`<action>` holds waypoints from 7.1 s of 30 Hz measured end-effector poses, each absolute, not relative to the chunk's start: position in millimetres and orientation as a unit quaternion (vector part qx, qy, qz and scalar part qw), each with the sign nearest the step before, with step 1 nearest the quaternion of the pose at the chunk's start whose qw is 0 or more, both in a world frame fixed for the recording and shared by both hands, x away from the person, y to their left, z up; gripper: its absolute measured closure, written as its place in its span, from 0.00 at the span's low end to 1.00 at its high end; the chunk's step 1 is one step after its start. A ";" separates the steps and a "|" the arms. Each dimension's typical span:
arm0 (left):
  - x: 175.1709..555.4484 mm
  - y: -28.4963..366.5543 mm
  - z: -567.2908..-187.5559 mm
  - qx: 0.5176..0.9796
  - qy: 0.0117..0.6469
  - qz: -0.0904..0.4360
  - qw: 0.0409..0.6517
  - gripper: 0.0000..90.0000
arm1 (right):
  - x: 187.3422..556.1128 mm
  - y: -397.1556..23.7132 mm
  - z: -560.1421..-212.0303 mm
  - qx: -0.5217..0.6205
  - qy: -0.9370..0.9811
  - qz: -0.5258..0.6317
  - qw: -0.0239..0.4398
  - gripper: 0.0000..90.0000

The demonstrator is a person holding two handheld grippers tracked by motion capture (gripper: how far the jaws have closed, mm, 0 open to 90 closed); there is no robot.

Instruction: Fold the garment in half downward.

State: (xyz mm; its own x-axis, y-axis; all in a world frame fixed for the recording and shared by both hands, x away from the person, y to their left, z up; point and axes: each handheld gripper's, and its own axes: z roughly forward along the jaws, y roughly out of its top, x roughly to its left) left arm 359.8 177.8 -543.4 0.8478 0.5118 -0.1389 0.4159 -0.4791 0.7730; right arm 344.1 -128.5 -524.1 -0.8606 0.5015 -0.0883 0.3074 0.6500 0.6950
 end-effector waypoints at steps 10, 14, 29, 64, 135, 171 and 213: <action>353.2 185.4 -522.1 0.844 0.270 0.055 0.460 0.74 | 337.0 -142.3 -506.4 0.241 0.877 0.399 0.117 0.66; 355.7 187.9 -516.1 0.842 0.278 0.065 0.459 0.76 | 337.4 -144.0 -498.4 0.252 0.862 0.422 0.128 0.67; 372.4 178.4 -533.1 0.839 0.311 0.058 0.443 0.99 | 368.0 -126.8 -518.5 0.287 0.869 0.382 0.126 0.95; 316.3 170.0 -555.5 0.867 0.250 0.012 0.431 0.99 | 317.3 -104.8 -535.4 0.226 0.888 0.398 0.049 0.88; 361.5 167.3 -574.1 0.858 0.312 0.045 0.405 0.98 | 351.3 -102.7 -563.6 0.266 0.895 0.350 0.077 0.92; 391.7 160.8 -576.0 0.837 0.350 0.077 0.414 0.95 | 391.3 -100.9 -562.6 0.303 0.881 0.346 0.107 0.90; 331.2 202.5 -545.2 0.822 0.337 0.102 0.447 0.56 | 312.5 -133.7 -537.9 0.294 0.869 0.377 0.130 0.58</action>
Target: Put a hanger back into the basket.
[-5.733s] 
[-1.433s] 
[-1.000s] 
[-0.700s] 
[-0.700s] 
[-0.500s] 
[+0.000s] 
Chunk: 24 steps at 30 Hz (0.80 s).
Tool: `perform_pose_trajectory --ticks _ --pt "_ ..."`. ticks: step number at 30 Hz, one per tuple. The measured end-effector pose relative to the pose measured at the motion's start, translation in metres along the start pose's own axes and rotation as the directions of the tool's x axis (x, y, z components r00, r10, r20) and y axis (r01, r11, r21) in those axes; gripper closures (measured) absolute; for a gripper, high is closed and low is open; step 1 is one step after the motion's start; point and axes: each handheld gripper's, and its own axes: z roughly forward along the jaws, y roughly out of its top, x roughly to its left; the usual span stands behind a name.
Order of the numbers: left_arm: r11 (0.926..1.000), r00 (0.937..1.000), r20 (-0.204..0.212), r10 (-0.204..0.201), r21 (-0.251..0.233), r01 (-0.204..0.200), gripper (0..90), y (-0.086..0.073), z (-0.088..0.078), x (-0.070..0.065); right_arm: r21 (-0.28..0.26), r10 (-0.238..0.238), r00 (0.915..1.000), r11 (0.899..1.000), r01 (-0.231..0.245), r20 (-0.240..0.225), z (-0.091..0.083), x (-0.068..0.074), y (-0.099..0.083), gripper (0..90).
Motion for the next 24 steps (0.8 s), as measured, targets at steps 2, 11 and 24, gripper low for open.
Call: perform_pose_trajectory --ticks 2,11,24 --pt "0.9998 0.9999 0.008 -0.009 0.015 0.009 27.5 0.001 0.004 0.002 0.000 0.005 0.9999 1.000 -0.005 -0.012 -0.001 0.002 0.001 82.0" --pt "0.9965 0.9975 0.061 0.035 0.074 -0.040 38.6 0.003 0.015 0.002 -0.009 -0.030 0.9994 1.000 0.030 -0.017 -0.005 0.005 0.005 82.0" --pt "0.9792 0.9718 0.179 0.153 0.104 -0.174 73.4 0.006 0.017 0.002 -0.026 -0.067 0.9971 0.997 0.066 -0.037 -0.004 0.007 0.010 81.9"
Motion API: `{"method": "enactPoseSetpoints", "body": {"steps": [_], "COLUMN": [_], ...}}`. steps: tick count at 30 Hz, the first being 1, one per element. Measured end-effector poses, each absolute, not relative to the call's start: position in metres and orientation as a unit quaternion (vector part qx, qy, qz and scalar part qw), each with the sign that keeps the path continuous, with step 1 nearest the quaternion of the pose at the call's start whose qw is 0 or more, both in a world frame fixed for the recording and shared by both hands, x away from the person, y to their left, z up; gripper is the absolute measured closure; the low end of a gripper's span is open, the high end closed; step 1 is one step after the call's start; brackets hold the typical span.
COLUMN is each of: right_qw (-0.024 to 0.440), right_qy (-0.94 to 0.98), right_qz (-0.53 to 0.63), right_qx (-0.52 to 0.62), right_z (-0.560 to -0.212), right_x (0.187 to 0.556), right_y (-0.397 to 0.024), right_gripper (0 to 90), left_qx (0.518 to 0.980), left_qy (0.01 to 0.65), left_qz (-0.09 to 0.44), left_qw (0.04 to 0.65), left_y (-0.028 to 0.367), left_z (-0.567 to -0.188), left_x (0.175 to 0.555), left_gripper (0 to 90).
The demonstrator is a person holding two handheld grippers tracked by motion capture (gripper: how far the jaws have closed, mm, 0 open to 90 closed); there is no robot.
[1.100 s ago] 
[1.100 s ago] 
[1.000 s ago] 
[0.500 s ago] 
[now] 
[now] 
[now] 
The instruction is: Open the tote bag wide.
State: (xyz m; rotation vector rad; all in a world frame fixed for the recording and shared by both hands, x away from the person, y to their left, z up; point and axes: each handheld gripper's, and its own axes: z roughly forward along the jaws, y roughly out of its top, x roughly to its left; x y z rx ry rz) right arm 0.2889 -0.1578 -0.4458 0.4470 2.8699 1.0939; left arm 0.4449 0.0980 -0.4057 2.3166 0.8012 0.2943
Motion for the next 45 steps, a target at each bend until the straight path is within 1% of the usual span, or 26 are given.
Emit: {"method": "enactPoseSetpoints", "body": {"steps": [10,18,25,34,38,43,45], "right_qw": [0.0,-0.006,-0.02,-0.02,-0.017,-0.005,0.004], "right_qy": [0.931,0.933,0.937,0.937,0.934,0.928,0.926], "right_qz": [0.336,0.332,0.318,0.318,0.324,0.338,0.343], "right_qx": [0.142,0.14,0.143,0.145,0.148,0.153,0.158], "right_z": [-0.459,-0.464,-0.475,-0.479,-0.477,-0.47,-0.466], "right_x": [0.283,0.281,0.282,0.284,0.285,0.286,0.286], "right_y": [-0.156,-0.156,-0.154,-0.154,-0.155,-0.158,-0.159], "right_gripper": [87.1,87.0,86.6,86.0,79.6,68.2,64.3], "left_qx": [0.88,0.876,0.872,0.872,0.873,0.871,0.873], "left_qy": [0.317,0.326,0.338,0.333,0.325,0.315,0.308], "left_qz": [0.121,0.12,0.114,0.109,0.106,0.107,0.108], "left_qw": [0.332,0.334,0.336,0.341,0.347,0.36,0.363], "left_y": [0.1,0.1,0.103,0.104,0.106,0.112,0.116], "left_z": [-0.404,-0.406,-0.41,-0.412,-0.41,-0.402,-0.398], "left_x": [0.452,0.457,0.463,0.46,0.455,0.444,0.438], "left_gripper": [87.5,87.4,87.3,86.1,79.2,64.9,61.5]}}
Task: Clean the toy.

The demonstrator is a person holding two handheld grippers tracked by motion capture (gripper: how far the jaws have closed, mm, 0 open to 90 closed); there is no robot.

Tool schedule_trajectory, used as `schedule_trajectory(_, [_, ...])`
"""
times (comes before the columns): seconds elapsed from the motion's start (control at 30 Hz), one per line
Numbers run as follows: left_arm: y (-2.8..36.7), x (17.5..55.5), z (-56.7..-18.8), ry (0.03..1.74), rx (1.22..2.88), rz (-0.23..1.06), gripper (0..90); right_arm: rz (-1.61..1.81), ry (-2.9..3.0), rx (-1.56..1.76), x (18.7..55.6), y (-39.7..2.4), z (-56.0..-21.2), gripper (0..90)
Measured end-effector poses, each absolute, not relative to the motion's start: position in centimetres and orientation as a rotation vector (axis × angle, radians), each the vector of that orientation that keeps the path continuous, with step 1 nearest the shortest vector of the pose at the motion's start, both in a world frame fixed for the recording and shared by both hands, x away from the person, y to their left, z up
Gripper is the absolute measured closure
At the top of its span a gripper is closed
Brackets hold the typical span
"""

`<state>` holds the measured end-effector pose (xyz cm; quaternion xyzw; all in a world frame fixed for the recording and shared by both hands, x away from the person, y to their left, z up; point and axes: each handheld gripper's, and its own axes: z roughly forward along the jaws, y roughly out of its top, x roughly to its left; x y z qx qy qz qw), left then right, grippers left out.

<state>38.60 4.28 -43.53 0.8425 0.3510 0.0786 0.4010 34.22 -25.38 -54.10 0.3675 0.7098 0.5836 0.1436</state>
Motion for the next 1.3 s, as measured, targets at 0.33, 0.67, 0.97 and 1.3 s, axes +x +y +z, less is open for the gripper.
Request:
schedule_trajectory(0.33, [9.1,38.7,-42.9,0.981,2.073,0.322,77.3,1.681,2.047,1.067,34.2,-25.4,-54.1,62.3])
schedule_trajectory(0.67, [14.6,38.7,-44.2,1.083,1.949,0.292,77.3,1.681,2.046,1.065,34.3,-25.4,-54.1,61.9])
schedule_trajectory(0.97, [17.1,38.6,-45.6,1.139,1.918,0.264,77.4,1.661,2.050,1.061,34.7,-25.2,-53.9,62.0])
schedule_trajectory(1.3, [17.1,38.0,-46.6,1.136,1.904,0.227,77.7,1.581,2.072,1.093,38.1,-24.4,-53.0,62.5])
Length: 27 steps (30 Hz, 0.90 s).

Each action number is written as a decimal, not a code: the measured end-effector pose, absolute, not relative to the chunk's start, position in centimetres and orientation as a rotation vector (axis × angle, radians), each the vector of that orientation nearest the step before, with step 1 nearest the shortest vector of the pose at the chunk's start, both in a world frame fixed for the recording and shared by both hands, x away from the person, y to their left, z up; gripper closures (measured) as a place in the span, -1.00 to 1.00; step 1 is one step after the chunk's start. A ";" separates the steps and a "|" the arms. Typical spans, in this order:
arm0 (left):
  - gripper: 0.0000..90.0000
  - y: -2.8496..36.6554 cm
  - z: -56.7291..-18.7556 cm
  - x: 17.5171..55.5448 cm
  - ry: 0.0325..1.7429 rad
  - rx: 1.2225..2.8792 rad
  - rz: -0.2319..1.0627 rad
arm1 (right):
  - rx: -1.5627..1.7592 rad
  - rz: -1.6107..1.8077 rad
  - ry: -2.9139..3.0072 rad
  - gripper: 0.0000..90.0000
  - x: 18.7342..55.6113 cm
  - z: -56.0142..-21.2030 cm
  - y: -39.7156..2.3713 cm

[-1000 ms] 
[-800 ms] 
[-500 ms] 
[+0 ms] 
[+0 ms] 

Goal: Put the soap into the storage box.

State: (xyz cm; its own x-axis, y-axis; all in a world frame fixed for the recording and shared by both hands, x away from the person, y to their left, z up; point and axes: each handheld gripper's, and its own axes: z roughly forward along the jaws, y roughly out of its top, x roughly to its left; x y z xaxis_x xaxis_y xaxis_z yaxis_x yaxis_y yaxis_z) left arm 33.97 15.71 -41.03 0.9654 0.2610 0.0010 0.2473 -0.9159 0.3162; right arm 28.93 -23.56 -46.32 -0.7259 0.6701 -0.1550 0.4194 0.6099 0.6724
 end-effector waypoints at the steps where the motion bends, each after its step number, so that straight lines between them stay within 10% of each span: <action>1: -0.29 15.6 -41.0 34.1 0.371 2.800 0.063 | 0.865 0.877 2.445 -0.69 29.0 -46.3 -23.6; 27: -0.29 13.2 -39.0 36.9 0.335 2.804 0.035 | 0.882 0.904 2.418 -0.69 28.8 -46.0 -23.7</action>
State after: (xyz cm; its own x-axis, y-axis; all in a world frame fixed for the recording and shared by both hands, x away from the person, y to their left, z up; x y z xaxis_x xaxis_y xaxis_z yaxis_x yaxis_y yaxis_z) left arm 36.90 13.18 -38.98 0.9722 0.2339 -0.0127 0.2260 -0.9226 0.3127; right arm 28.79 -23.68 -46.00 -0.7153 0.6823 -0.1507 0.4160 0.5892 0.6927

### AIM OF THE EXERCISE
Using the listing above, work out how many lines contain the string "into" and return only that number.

### TASK ANSWER
2